Facebook Must ‘Pick Sides’ When Confronting Moral Issues, Departing Security Chief Says

Facebook’s outgoing chief security officer, Alex Stamos, told the company’s employees bluntly that the company had to pick sides when clear moral or humanitarian issues were at stake. His words stand in sharp contrast to CEO Mark Zuckerberg’s recent support for organizations like Infowars, which Facebook acknowledges shares “conspiracy theories or false news.”

Stamos made that statement in a March 23 memo that Buzzfeed obtained and published in full today. The memo followed a story on March 19 in the New York Times reporting on Stamos’s apparent efforts within the company to push for more disclosure of election interference attempts in the U.S. and elsewhere via Facebook by governments of other countries.

While the memo starts with pushback about some of the Times reporting, it doesn’t dispute his departure date planned for August 2018. However, the most significant part presents his brief, frank, and extensive list of changes required at Facebook to face threats properly.

“It would be really simple to believe that the outcomes of arguments between a handful of people got us to this point, but the truth is that we need to all own this,” Stamos wrote. “The problem the company is facing today are due to tens of thousands of small decisions made over the last decade within an incentive structure that was not predicated on our 2018 threat profile.
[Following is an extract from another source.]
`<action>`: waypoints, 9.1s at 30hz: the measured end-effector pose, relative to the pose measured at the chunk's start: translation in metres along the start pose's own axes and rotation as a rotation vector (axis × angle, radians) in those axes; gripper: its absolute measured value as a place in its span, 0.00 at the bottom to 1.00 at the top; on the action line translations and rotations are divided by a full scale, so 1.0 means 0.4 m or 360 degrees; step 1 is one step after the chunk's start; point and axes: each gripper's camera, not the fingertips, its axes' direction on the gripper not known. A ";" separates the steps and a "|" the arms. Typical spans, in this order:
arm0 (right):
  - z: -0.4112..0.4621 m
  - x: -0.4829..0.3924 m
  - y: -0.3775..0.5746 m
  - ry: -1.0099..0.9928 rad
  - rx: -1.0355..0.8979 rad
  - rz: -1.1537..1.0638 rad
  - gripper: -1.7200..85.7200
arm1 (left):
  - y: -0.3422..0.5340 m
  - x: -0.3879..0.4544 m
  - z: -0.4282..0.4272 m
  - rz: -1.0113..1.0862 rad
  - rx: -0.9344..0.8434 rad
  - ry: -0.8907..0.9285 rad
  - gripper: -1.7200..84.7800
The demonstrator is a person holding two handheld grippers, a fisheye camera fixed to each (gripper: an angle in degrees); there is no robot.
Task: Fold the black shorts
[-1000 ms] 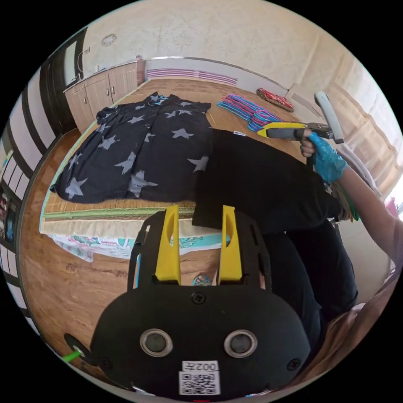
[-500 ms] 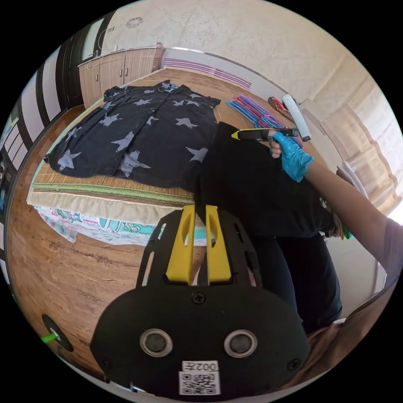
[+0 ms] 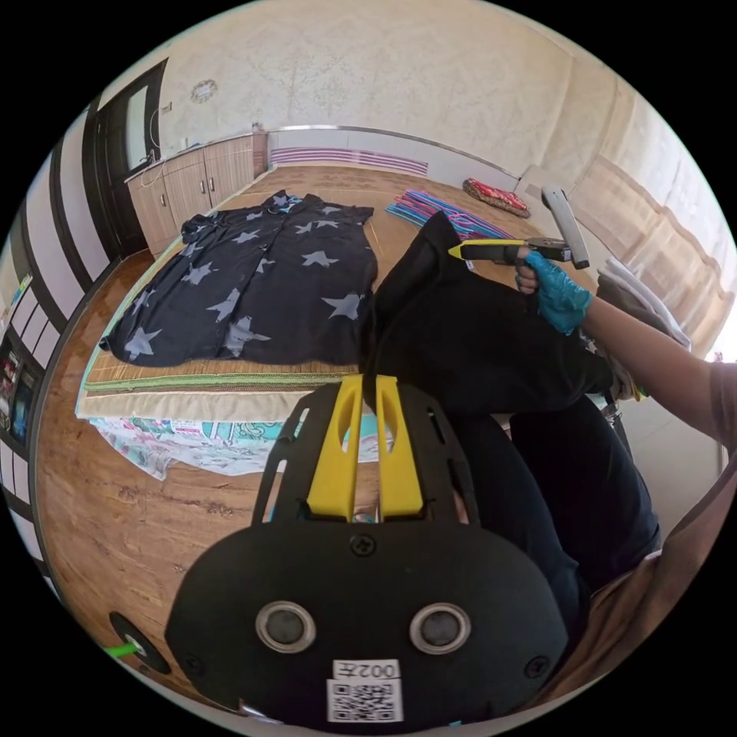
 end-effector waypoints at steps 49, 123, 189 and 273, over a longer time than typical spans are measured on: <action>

While it has been disconcerting to hear anger and sadness in the voices of our colleagues this week, I also take heart in how widespread our desire has become to align ourselves in the new landscape. I saw this shift in many executives last year, as they clearly recognized the emerging imperatives to prioritize security, safety, integrity and trust over all else, but no number of all-hands or corporate goals was going to be able turn this huge ship without a bottom-up change in culture.”

This included his imprecation “to be willing to pick sides when there are clear moral or humanitarian issues,” which stands aside from the company’s frequent attempts to provide an artificial sense of neutrality. Facebook has attempted to overlay limited fact-checking on posts that may contain false or distorted information, and has discussed suppressing the reach of less-credible and non-credible news that doesn’t cross into being actively harmful.
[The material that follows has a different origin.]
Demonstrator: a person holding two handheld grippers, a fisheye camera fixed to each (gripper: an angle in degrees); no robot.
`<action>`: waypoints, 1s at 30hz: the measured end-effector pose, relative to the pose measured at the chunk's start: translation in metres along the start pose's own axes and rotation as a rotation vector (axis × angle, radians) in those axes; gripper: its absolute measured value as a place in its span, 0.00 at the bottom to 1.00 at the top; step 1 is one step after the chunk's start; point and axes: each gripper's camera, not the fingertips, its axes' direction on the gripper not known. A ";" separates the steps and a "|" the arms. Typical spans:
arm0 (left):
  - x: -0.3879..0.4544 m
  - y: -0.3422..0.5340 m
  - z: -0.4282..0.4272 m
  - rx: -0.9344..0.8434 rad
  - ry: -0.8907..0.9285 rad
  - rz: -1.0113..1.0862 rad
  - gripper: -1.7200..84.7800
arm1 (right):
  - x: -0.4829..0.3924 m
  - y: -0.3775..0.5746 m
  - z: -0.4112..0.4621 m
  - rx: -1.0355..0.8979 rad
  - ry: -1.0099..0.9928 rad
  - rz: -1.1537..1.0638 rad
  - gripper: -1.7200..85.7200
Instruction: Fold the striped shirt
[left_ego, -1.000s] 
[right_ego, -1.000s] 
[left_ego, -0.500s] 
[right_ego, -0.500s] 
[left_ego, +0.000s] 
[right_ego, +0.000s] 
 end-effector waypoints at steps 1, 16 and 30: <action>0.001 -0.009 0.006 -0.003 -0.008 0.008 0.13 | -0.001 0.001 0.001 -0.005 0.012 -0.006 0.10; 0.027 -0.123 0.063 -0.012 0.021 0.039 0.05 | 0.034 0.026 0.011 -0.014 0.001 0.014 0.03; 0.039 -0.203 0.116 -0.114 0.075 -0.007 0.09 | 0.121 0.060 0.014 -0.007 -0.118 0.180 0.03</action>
Yet on Monday the Conservative Review posted a video to Facebook that appeared to be a host on its CRTV video network asking questions of New York Democratic congressional candidate Alexandria Ocasio-Cortez, but which comprised excerpts from a PBS Firing Line interview interspersed with a CRTV host’s separately recorded questions. On Facebook the video wasn’t labeled parody, nor was its nature explained—yet it collected more than a million views within 24 hours.
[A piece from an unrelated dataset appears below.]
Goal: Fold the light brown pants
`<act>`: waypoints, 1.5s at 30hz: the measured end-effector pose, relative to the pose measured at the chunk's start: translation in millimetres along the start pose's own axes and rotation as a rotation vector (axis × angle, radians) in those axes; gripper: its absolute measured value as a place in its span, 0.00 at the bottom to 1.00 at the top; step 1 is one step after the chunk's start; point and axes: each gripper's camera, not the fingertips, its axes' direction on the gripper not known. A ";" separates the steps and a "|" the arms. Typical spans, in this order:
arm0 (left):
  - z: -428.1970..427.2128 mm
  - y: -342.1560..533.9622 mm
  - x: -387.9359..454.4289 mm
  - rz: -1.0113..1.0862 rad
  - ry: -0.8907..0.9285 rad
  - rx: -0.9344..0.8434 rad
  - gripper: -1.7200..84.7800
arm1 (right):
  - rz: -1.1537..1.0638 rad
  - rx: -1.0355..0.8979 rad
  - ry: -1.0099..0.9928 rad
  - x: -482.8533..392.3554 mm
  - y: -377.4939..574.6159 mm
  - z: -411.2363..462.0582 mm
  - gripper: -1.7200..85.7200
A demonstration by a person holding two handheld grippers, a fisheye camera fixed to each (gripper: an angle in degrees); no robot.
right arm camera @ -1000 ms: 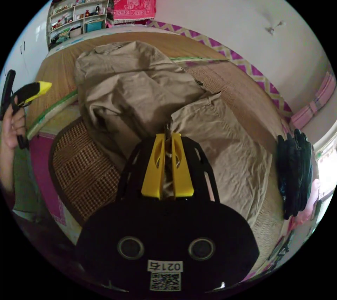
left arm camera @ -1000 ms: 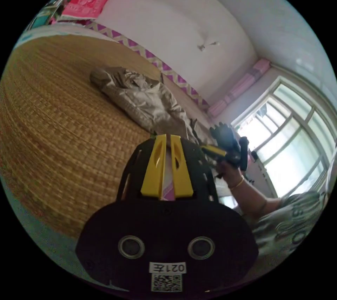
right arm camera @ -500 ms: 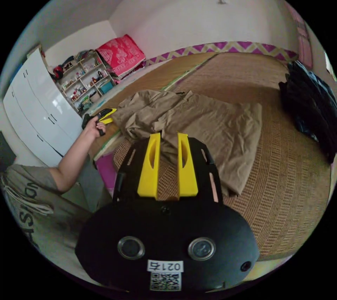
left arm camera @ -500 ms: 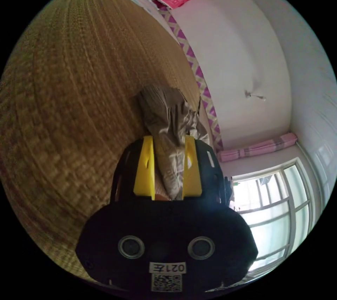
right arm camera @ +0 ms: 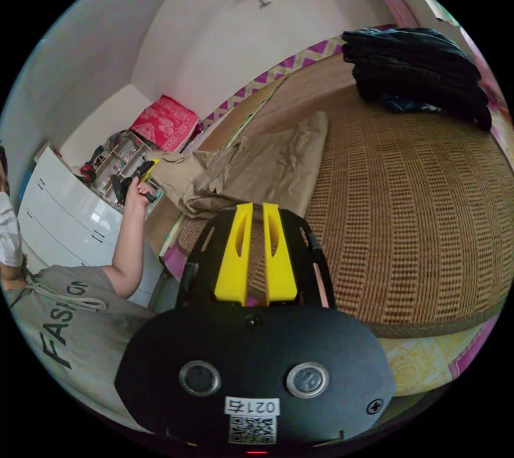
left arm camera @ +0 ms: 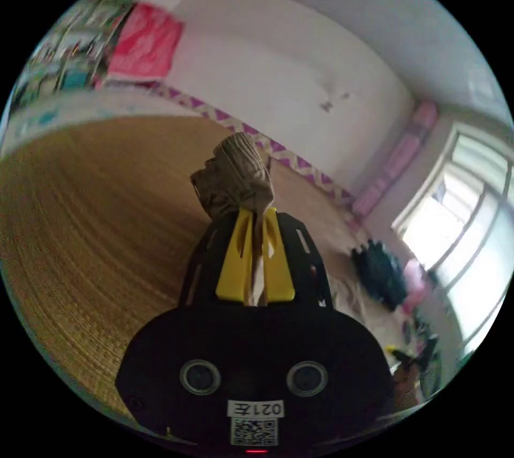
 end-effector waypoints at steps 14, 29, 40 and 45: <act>186.3 412.8 444.7 1.090 -0.112 -0.340 0.01 | 0.130 0.060 -0.057 129.1 55.1 -53.1 0.03; 209.7 501.0 457.9 1.158 -0.059 -0.284 0.02 | 0.060 0.071 -0.053 152.4 35.1 -27.6 0.04; 142.0 435.1 390.5 1.065 0.053 -0.159 0.01 | -0.359 -0.145 0.162 55.0 -82.8 137.1 0.08; 158.4 313.2 275.1 0.761 -0.221 -0.182 0.02 | -0.304 -0.244 0.283 74.2 -73.7 190.6 0.05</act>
Stamos said Facebook needed to reward not shipping new features when that was the wiser decision, factoring in attempts by others to attack the site as they make decisions, and reduce the amount of information they collect and the duration they retain it about people. He also said that the company needs to listen to its employees and outsiders who “tell us a feature is creepy or point out a negative impact we are having in the world.”